I heard that my ex boyfriend's sister and brother in law, as newlyweds, wrapped a fruit roll up around his thingy parts so she could eat it off. It melted and got all in his hair and became a problem. I'm pretty sure a buncha virgins didn't make that move up.... On second thought, that is exactly the shit that a buncha virgins make up.
My ex-girlfriend was constantly trying to cram my penis into her cheeks like a chipmunk storing acorns. Every time without fail, it resulted in her chewing on my cock with her back molars. Really made me gun-shy for a while.
I once got a blow job that left me with bruises and a mild hematoma on the head of my penis. When I showed her that shit the next day, she felt really bad. I think she thought some sort of chewing motion would also be enjoyable. She was drunk and didn't respond to repeated head slappings, which was all I could do to mitigate the intense pain she caused me. So the lesson here, ladies, is that some pressure is good. But not so much that its like getting pulled into the vacuum of space.
Someone needs to write Cosmo and inform them that the only time "use your teeth" should be said in reference to a blowjob is if it is preceding "on your attacker."
My very first blowjob ever was mind blowing. The only problem was that for some reason she left her gum in my pubes. And I didn't know it was in there until I got home later that night. So I remember reading in one of my sisters magazines that to get gum out of hair, use peanut butter..... Now picture my dad walking into the kitchen at 2 am in the morning, watching me spread peanut butter all over my junk as our family dog looked on greedily as he licked his chops. Son. You've got some explaining to do.
I like how in this article he went and got permission from Cosmo to re-post their sex tips and then made fun of almost every single one.
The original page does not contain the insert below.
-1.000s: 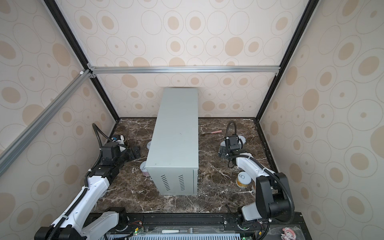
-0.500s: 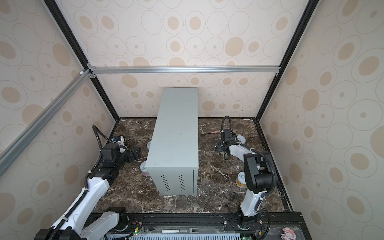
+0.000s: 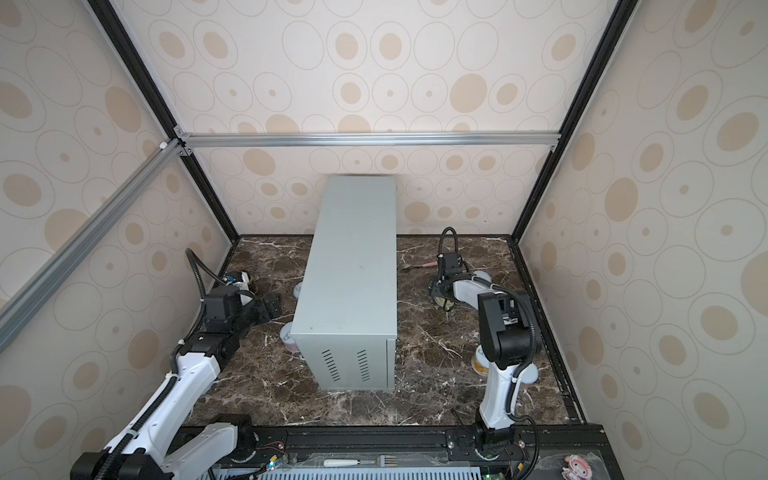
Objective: Place and organize the canned foods onto the counter
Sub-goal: 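Close the right gripper on the yellow can and lift it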
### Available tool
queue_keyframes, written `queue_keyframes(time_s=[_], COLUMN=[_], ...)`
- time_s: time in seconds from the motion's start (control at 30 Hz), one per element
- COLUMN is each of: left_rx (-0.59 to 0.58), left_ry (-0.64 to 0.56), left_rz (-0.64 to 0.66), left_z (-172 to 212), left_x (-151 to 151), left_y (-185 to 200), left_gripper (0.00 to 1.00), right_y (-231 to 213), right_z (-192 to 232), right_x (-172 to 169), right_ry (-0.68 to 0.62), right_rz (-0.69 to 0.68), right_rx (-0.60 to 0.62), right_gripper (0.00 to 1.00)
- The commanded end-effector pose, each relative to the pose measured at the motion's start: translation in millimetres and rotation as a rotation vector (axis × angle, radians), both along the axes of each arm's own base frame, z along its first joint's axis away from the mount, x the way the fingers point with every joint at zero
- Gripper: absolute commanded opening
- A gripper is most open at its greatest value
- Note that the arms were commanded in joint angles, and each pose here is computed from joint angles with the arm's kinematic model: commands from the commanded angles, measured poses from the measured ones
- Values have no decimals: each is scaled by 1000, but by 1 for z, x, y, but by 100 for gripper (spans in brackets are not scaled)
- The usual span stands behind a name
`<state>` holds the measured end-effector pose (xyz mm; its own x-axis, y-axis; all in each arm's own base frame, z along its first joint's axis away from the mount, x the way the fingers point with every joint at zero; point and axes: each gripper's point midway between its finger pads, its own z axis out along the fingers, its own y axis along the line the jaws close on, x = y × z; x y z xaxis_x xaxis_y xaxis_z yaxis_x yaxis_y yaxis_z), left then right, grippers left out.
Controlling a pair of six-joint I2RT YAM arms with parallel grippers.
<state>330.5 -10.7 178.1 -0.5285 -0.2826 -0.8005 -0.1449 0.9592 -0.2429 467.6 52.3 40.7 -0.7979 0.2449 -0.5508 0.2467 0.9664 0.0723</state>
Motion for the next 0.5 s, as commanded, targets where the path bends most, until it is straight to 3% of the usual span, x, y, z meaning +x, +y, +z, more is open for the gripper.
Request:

I'm so confused by the last item on the list. Are they really suggesting that if someone exhales into my crotch, it could enter my bloodstream? What about if his penis forces air into my vag? Is that going to kill me? Have they never heard of queefing? Anti-focus: I still crack up when people think that just because they received negative test results, they must be disease-free. I've explained the concept of viral dormancy more times than I care to count, and the response is always, "But I got tested and nothing showed up, so I'm definitely clean." Whether you're clean or not, you're still pollution in the gene pool.